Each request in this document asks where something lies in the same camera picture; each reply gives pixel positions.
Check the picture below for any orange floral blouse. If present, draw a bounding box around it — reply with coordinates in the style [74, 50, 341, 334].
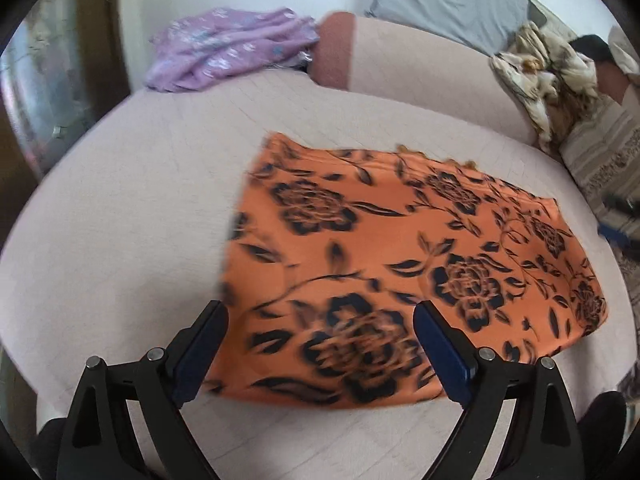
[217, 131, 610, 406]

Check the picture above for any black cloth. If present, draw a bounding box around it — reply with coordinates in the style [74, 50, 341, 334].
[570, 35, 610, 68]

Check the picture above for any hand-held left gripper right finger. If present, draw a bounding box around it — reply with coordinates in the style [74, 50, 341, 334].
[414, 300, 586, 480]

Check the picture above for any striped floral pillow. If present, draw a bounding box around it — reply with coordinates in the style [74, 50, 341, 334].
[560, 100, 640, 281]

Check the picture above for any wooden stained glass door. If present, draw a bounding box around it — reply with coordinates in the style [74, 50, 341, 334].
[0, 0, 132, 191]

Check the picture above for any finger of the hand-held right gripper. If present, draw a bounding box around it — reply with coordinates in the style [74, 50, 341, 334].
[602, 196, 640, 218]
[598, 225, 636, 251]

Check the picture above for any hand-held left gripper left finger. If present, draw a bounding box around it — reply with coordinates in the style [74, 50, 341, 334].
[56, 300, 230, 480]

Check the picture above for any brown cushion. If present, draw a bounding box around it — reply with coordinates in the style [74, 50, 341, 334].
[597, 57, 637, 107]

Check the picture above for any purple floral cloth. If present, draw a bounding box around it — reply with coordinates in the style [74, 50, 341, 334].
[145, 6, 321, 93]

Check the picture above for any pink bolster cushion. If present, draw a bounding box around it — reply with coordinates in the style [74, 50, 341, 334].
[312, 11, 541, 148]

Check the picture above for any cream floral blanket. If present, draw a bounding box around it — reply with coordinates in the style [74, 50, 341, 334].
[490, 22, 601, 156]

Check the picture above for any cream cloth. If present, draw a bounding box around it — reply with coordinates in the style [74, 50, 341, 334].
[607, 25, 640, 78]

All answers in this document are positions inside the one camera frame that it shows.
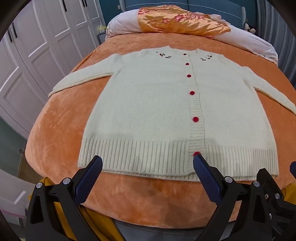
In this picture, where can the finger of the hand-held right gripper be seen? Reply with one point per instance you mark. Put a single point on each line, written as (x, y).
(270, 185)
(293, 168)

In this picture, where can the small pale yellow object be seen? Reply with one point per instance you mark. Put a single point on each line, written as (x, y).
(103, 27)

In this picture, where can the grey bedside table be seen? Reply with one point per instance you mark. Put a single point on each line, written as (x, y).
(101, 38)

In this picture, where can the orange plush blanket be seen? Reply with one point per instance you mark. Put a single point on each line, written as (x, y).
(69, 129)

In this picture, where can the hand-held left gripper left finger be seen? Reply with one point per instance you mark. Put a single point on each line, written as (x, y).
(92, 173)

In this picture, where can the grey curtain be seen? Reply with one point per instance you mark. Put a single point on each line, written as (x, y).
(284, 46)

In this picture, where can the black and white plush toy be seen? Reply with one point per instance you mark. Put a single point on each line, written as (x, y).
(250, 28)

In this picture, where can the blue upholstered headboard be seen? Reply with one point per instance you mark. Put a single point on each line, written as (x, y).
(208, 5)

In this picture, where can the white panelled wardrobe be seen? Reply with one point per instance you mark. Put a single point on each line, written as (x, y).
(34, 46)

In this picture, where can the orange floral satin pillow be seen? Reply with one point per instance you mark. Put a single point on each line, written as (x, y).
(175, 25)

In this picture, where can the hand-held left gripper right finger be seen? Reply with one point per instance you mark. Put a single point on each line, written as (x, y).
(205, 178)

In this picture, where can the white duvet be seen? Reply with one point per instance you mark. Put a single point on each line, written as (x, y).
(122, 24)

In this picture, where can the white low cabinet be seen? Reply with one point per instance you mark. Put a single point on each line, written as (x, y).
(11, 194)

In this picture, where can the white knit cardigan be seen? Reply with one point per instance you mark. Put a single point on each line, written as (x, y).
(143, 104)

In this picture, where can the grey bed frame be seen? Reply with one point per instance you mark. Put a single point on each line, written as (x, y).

* _TASK ITEM_: Everything in the records above is to be copied exactly, except the pictures.

* _ANSWER SECTION_:
Each request in this document asks where something lies in the same camera picture; each reply gives pixel positions.
Check the picture below for any orange floral blouse. If present, draw a bounding box around it — reply with coordinates in the style [74, 50, 341, 334].
[217, 131, 610, 406]

Check the picture above for any black cloth. If present, draw a bounding box around it — reply with coordinates in the style [74, 50, 341, 334].
[570, 35, 610, 68]

Check the picture above for any hand-held left gripper right finger. If present, draw a bounding box around it — reply with coordinates in the style [74, 50, 341, 334].
[414, 300, 586, 480]

Check the picture above for any striped floral pillow. If present, draw a bounding box around it — reply with coordinates in the style [74, 50, 341, 334].
[560, 100, 640, 281]

Check the picture above for any wooden stained glass door. If present, draw a bounding box around it — reply with coordinates in the style [74, 50, 341, 334].
[0, 0, 132, 191]

Check the picture above for any finger of the hand-held right gripper. If present, draw a bounding box around it — reply with coordinates in the style [74, 50, 341, 334].
[602, 196, 640, 218]
[598, 225, 636, 251]

Check the picture above for any hand-held left gripper left finger. If present, draw a bounding box around it — reply with coordinates in the style [74, 50, 341, 334].
[56, 300, 230, 480]

Check the picture above for any brown cushion. If present, draw a bounding box around it — reply with coordinates in the style [74, 50, 341, 334].
[597, 57, 637, 107]

Check the picture above for any purple floral cloth. If present, draw a bounding box around it — reply with coordinates in the style [74, 50, 341, 334].
[145, 6, 321, 93]

Check the picture above for any pink bolster cushion. If present, draw a bounding box around it — reply with coordinates in the style [74, 50, 341, 334].
[312, 11, 541, 148]

Check the picture above for any cream floral blanket. If present, draw a bounding box around it — reply with coordinates in the style [74, 50, 341, 334].
[490, 22, 601, 156]

Check the picture above for any cream cloth. If present, draw a bounding box around it — reply with coordinates in the style [74, 50, 341, 334].
[607, 25, 640, 78]

All answers in this document are positions inside the one camera frame that it shows.
In this picture, where can the finger of the hand-held right gripper be seen? Reply with one point per instance you mark. Put a single point on each line, written as (x, y).
(270, 185)
(293, 168)

In this picture, where can the small pale yellow object be seen? Reply with one point per instance you mark. Put a single point on each line, written as (x, y).
(103, 27)

In this picture, where can the grey bedside table be seen? Reply with one point per instance you mark. Put a single point on each line, written as (x, y).
(101, 38)

In this picture, where can the orange plush blanket be seen? Reply with one point per instance you mark. Put a single point on each line, written as (x, y).
(69, 129)

In this picture, where can the hand-held left gripper left finger be seen? Reply with one point per instance you mark. Put a single point on each line, written as (x, y).
(92, 173)

In this picture, where can the grey curtain be seen? Reply with one point per instance you mark. Put a single point on each line, written as (x, y).
(284, 46)

In this picture, where can the black and white plush toy be seen? Reply with one point per instance you mark. Put a single point on each line, written as (x, y).
(250, 28)

In this picture, where can the blue upholstered headboard be seen? Reply with one point per instance you mark. Put a single point on each line, written as (x, y).
(208, 5)

In this picture, where can the white panelled wardrobe be seen? Reply with one point per instance you mark. Put a single point on each line, written as (x, y).
(34, 46)

In this picture, where can the orange floral satin pillow be seen? Reply with one point per instance you mark. Put a single point on each line, written as (x, y).
(175, 25)

In this picture, where can the hand-held left gripper right finger be seen? Reply with one point per instance you mark. Put a single point on each line, written as (x, y).
(205, 178)

In this picture, where can the white duvet be seen? Reply with one point per instance you mark. Put a single point on each line, written as (x, y).
(122, 24)

In this picture, where can the white low cabinet be seen? Reply with one point per instance you mark. Put a single point on each line, written as (x, y).
(11, 194)

In this picture, where can the white knit cardigan be seen? Reply with one point per instance you mark. Put a single point on each line, written as (x, y).
(143, 104)

In this picture, where can the grey bed frame be seen? Reply with one point per instance you mark. Put a single point on each line, written as (x, y).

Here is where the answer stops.